Work instruction - Return, exactly as written, all lines from the line containing "Within every polygon, the" to the end of the entries below, with both ends included.

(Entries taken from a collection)
····················
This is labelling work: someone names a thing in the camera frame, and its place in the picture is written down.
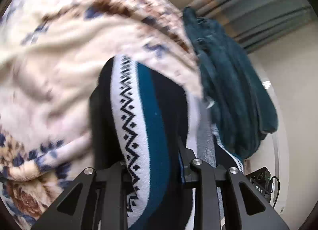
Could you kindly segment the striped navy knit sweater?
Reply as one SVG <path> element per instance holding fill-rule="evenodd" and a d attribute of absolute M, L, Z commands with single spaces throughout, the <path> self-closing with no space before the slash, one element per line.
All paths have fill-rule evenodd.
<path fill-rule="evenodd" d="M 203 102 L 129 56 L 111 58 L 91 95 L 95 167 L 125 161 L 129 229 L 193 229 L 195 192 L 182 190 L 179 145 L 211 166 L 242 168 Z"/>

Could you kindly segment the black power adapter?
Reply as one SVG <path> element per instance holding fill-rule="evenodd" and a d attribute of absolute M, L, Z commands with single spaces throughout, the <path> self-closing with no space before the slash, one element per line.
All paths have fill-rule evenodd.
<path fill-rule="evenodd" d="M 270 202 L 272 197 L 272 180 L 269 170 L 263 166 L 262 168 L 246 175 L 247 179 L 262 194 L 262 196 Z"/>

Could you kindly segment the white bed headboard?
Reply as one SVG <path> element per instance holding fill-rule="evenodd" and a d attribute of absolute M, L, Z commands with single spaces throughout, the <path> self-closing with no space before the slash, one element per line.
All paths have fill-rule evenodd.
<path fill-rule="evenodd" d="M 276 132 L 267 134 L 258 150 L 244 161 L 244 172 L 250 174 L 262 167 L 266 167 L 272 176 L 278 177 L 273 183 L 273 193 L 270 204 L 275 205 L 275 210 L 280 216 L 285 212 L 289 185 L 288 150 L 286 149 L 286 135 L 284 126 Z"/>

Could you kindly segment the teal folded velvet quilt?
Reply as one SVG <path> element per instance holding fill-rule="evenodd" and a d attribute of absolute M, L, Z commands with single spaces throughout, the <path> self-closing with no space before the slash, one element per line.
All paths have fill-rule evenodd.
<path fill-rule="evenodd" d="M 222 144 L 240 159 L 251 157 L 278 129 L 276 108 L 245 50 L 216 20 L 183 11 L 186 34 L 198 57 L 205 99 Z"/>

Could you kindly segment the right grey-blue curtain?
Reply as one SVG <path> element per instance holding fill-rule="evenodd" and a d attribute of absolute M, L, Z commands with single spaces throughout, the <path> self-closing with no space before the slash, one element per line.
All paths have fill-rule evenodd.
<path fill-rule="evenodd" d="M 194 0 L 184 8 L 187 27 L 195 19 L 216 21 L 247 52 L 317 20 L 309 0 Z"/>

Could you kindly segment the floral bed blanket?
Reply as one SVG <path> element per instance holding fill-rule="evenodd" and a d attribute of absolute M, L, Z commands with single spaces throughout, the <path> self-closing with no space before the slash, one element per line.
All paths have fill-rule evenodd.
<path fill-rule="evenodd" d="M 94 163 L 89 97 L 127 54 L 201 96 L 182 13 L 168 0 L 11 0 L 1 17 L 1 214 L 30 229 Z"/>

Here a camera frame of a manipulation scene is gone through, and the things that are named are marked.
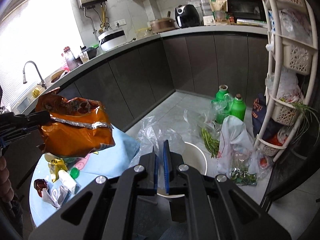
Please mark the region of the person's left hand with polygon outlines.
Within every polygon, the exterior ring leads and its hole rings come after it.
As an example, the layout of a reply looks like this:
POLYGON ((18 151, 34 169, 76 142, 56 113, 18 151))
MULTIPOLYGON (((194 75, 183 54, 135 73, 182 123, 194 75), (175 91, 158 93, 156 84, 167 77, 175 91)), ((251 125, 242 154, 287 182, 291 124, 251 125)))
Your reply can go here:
····················
Answer space -
Within every polygon, the exterior ring leads and its hole rings come after it.
As an example, the layout of a reply looks like this:
POLYGON ((18 151, 34 169, 76 142, 56 113, 18 151))
MULTIPOLYGON (((194 75, 183 54, 135 73, 182 123, 194 75), (175 91, 158 93, 156 84, 167 77, 175 91)), ((251 125, 242 154, 287 182, 291 124, 251 125)))
Your reply can go here:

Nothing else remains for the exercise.